I think I paced for 6-8 hours straight BEFORE making an offer.
I panicked, I yelped, I cried. No joke.
My stress I was having was normal on steroids. Ha. That means that it was normal for the stress and even some of the panic, but mine... geez, it was like, crazy panic LOL.

I felt like....




I couldn't commit to the house! 

Yes, I have commitment issues apparently... 
not to people.... but to houses?! 

Okay, I know, right, this does not make sense AT ALL?
How is it possible I can make marriage commitments, commitments to have kids, commitments to scouting and to friends and family so much but a house would be the thing that makes my tail spin?

We also made it part of our In With The New: 16 New Years Resolutions  to buy a new house. There are many reasons as you can read but it really is about taking back personal power and building equity for myself and my kids.

Well, I am writing this because it dawned on me...

(About to get very personal here...)

I never had a home growing up. And not just house, but a home. Yes, I was a foster kid. I was taken when I was three or four years old. This was for all the right reasons, not petty reasons (and some are taken away for petty reasons, no offense, but I can't speak to each story obviously but have seen it firsthand). For the right reasons though, that I am thankful. But I bounced through so many homes and dealt with so much s*&t about people not wanting me that it left a scar in the "home" part of my heart. Supremely tragic I know. #truth

That kind of past will catch up to you when you least expect it to and for the weirdest or realist reason you can think of. Mine was louder than the London Tower clock + all the metro trains going by full speed at the same time!
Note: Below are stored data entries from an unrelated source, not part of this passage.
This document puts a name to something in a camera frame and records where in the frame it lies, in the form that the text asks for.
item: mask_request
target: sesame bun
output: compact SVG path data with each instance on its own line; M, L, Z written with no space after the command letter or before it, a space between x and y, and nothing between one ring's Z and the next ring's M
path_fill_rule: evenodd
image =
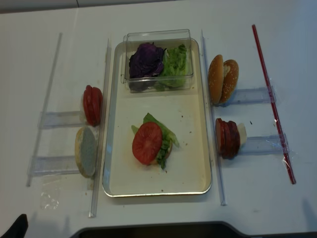
M224 80L222 86L222 93L219 103L225 103L229 100L235 87L237 86L239 77L239 65L233 60L229 59L223 63Z
M223 58L222 55L217 55L211 62L208 70L208 84L211 102L218 104L221 98L222 85L224 80L223 75Z

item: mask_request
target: cheese slice
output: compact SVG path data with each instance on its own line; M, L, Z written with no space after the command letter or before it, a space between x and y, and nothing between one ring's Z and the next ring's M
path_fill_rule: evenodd
M237 128L240 135L240 147L241 147L247 142L246 127L244 126L243 123L240 123L239 125L237 125Z

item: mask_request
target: plastic wrap
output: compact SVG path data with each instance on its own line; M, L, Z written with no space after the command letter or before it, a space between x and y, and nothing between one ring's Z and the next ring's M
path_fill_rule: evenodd
M41 205L44 210L58 208L61 187L61 176L45 176L42 178Z

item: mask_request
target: sliced tomato stack
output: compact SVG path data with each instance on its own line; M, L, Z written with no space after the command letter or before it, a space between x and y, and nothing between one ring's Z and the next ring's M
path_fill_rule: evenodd
M101 105L103 94L99 88L87 85L83 97L85 116L89 125L96 126L100 124Z
M237 124L233 121L225 122L217 118L215 130L218 153L224 159L232 159L238 154L240 148L240 134Z

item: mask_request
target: bun half
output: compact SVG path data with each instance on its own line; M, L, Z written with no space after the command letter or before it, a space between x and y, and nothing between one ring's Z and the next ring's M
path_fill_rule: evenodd
M221 91L224 80L223 69L222 55L217 55L213 58L208 70L208 85L211 102L213 104L218 104L221 99Z
M94 134L85 126L79 129L75 140L75 161L85 178L94 175L96 169L97 142Z
M224 80L219 103L225 103L229 100L231 94L237 86L239 78L239 65L235 60L229 59L225 61L223 63L223 70Z

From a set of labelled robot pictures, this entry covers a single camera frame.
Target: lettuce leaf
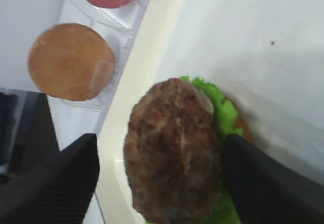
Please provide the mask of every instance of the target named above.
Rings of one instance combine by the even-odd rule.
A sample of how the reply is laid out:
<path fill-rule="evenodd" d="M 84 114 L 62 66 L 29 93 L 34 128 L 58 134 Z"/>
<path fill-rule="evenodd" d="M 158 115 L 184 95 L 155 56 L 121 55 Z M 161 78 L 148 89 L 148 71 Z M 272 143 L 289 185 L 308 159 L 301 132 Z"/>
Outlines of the lettuce leaf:
<path fill-rule="evenodd" d="M 242 128 L 234 128 L 233 125 L 238 117 L 238 111 L 230 100 L 226 100 L 222 91 L 214 84 L 205 82 L 199 77 L 190 80 L 189 76 L 181 77 L 183 80 L 191 82 L 196 88 L 203 91 L 214 106 L 214 129 L 221 144 L 225 143 L 226 136 L 236 133 L 243 136 Z M 232 199 L 223 187 L 221 197 L 217 205 L 212 210 L 210 216 L 203 219 L 202 224 L 238 224 L 239 217 L 235 210 Z"/>

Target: white wall
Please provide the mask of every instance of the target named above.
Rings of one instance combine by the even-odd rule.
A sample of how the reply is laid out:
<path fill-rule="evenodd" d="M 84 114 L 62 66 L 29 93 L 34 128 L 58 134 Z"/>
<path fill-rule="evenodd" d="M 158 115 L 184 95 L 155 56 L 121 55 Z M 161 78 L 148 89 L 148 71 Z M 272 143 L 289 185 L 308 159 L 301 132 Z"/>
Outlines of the white wall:
<path fill-rule="evenodd" d="M 28 73 L 28 52 L 58 22 L 63 1 L 0 0 L 0 87 L 38 91 Z"/>

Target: green lettuce
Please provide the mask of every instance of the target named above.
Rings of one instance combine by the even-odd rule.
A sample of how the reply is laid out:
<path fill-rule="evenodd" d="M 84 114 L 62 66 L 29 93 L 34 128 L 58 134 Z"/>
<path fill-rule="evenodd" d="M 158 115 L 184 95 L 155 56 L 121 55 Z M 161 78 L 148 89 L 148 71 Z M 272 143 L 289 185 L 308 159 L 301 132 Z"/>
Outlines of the green lettuce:
<path fill-rule="evenodd" d="M 230 100 L 226 100 L 222 91 L 212 83 L 197 77 L 190 80 L 190 77 L 183 76 L 183 80 L 191 82 L 196 88 L 203 91 L 210 99 L 214 107 L 214 121 L 212 128 L 216 132 L 221 144 L 225 143 L 226 136 L 235 133 L 243 136 L 242 128 L 234 128 L 233 125 L 238 117 L 238 111 Z M 215 205 L 212 213 L 203 219 L 202 224 L 238 224 L 239 217 L 235 210 L 232 199 L 226 189 L 223 187 L 221 197 Z"/>

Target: plastic compartment
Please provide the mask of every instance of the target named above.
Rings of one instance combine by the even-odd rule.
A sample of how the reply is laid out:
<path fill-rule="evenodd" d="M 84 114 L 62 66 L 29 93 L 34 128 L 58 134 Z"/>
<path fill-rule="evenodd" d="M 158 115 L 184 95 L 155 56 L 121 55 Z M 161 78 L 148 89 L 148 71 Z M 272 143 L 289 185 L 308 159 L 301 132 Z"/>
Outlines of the plastic compartment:
<path fill-rule="evenodd" d="M 102 110 L 109 107 L 123 68 L 135 40 L 148 0 L 133 0 L 115 9 L 98 8 L 87 0 L 65 0 L 60 23 L 80 23 L 97 31 L 109 44 L 116 58 L 116 69 L 111 81 L 94 99 L 67 105 Z"/>
The last thing I wanted to do was screw up as a parent to not be able to give my kids what they absolutely deserved. Sounds like a first world problem and I know that. I am one of those that really wanted to give my kids what I did not have. They are living in one of the best cities in the world for opportunity and that should be enough right? No. They all currently share a bedroom and frankly, my daughter needs her own room, badly. We will still be tight on space though. Not much more than what we have now.

Urban living is great and I love it but it comes at a cost. There is a park nearby but it means we don't have much of a back yard. We are in between, if we get this house, two busy streets, some things more walkable, one good school, one not so good, two recreation centers within a mile, grocery store... For all that, I am excited.

We sat down with our real estate agent and it was not just signing papers. I wanted to know everything in the contract I was signing... so thank God Jamie Willis of Compass Realty in DC had a law school degree and could explain it to me, lol. She was and is great. I am super stoked to have picked her.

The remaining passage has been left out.